Hektoen International

A Journal of Medical Humanities

Doctor’s daughter: reflections on a family’s role in a physician’s practice

Constance Putnam
Concord, Massachusetts, United States

Schoolyard taunts generally convey an obvious message to all who hear them: “Fatso,” “Four Eyes,” “Slowpoke,” “Dumbo.” One directed at me when I was a child, however, baffled me: “You think you’re so smart, just ’cause your dad’s a doctor!”

To be sure, my dad was a doctor, which I knew set my siblings and me apart. The fathers of most of our classmates and friends were stay-at-home subsistence farmers; their children understood each other. A couple of dads were on the staff of a nearby college. Other kids’ fathers included a store keeper, a janitor, and a cook. Except for the store keeper, they worked out of town and were relatively invisible. My dad, on the other hand, was very visible, not only in the village but traversing every back road of our town and some two dozen nearby communities. Most families in this far-flung territory had reason, at some point, to make use of his assistance. Old and young alike knew him.

Dad believed that the life of his own family had to be integrated into his work if the practice was to be viable. I think parts of my story about the close connections between my father’s practice and our family life can shed light on the classic picture of the rural general practitioner (GP). The image of a heroic doctor crisscrossing his fiefdom at all hours of the day and night—to heal and comfort and sometimes save lives—has much verisimilitude. Many such tales have been told. Certainly the country GP was for generations a hero of small-town and rural America; my father fit the pattern. The doctor’s family, however, has generally been left out of the picture. No one has really examined how a rural doctor might need or want to have his family pitch in, turning his medical practice into a very personal kind of family business. But the logic of this made sense to a doctor and his wife who were liberal arts graduates in the humanities and saw the practice of medicine as more than a strictly scientific or medical endeavor.

The most obvious indicator that a rural medical practice is a family business appears when the doctor’s office is located in the family home. A second sign, frequent at least in those instances where physical proximity made it convenient, is the active assistance of the doctor’s wife in the practice. She might be a nurse, work as a bookkeeper, or manage the office.

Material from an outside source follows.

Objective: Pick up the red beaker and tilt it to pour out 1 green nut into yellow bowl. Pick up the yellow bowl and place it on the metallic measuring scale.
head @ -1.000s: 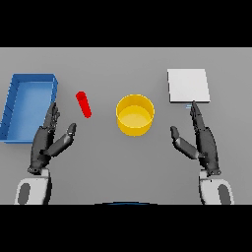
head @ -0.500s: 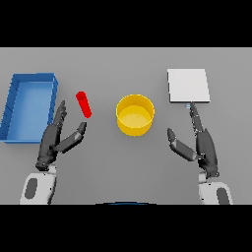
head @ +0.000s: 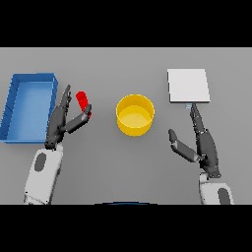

In such cases, the parallel to the family-run store—often in the front of the house or on the ground floor of the family’s home—is easy to see. On a busy day, the shopkeeper might call over his shoulder to the back room for his wife, or even one of the older children, to lend a hand. Just so, the doctor might stick his head through the doorway that separated “office” from “home” to ask his wife to answer the phone, make appointments, or hold something for him when he needed a third hand.

A rural GP’s children might also see themselves as part of a family business, being counted on to use a wide variety of skills to help out. Certainly that was true in our family. For one thing, we all knew a lot about what kind of work Dad did; he was not employed in some distant office we had never visited. We saw a good deal of him, more than children whose fathers worked away from home all day ever saw of their dads. We knew medicine was more than science. We knew Dad loved the art of it as well.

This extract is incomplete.